Dunc Fisher

In 1950 the Detroit Red Wings defeated the New York Rangers in the second overtime period in the seventh and deciding game of the Stanley Cups. The game is one of hockey's classic match-ups as Detroit's Pete Babando went from unheard of skater to national hero, scoring in the the second over time to give the Wings the Cup.

However what is often forgotten about in the recollection of this classic game is that just moments earlier the Rangers had a flurry of chances to score in the Red Wings end. The best chance was off of the stick of Dunc Fisher.

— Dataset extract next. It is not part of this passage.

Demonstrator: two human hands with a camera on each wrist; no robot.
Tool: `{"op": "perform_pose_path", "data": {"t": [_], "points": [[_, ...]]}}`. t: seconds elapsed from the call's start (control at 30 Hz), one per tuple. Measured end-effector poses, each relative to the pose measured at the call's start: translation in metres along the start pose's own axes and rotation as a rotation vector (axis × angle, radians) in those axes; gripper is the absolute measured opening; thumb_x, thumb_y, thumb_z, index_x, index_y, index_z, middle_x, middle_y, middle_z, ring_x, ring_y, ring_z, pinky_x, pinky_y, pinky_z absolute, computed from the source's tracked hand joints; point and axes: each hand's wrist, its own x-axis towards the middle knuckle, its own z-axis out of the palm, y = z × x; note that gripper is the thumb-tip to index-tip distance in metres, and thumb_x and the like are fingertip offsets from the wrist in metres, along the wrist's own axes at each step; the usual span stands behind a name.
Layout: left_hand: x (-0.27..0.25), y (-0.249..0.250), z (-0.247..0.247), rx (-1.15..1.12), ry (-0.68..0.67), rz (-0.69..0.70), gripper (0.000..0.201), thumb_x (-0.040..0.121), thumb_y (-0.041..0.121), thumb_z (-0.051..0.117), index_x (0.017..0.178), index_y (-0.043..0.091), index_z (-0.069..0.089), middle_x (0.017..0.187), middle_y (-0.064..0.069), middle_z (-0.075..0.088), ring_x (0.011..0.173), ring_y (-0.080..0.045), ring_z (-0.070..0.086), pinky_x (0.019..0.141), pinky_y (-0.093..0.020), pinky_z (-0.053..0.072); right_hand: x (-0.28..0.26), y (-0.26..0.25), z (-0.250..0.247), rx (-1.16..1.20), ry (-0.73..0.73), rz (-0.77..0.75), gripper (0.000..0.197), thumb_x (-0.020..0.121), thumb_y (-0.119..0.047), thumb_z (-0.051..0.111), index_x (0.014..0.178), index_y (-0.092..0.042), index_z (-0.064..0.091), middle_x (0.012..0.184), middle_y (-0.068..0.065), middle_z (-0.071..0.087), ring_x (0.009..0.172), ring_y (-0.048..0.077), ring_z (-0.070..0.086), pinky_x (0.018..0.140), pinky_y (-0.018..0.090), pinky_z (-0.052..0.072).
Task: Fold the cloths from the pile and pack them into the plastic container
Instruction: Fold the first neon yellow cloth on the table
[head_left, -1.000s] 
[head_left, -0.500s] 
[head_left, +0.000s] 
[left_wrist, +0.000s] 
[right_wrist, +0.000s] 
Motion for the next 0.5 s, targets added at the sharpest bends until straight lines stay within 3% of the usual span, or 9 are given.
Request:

Dunc, a second year right winger, sped around an exhausted Black Jack Stewart and faced goalie Harry Lumley on a breakaway. Fisher had Lumley beaten on a low wrist shot, only to ring the puck off of the post.

Moments later, Babando scored for Detroit, giving them the win, and the Cup. They say hockey is a game of inches. Had Fisher's shot been an inch over he likely would have scored and he would be a hockey hero forever etched in hockey history. Instead he is virtually forgotten about by newer generations.

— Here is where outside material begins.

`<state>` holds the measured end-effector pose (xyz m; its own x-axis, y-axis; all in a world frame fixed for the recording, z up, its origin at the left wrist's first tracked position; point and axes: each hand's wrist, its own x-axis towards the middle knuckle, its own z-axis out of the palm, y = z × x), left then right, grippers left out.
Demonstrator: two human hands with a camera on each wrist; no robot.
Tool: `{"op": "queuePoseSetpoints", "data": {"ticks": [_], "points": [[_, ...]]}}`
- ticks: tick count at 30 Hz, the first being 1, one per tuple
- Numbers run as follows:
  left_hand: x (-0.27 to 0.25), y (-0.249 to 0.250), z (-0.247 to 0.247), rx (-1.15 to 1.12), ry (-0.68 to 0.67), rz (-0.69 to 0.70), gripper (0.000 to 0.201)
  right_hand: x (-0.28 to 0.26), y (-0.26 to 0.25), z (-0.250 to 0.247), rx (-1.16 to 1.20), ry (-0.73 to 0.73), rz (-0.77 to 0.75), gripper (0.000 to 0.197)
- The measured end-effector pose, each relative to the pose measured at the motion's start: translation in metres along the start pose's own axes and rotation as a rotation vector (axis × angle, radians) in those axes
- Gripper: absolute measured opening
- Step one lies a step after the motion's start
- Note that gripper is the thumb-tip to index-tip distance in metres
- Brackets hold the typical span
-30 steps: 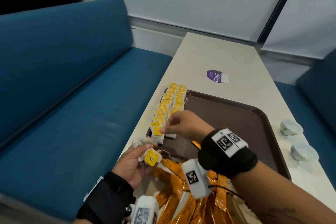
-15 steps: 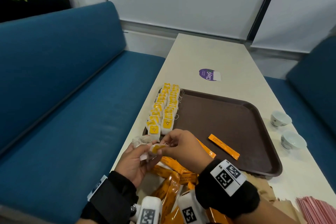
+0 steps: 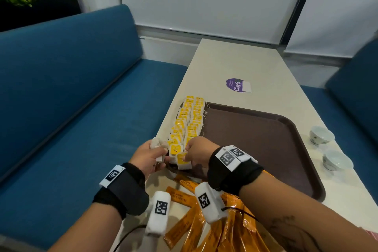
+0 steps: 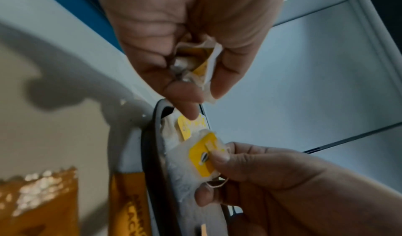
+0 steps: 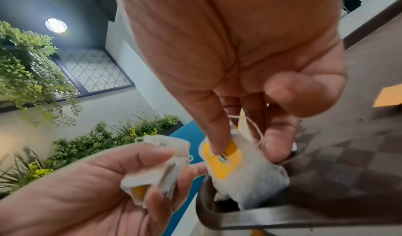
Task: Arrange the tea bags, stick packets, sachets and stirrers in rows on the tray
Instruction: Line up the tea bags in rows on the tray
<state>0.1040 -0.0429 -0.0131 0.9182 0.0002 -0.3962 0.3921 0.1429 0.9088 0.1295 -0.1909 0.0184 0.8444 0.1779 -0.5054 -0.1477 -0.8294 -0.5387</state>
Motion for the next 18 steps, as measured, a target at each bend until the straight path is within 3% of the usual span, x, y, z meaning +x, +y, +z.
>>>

Fisher, a 5'7" 170lb right wing from Regina, Saskatchewan, made his NHL debut in the 1948 playoffs with the Rangers after spending the year with the Rangers AHL affiliate. He even picked up an assist in his in his first game. Fisher would play 2 1/2 seasons with the Rangers before being traded to Boston in exchange for Ed Harrison and Zellio Toppazzini. After a season and a half in Boston, Fisher wasn't producing offensively as the Bruins had hoped, and they demoted him to the minors where he would be an AHL All Star for the next 6 seasons. His excellence at the AHL level finally earned him a shot at the NHL again in 1958 when the Red Wings traded Don Poile and Hec Lalande to acquire the high scoring minor leaguer. Dunc however failed to scored in 8 appearances and finished his career in the minors.

In 275 NHL games Dunc Fisher scored 45 goals and 70 assists for 115 points. He appeared in 21 games scoring 4 goals and 8 points. He was at best an average player at the NHL level. He would have became a hockey legend had he not hit the post in that Stanley Cup Finals game 7. Alas, it was not meant to be, as Pete Babando became the hero.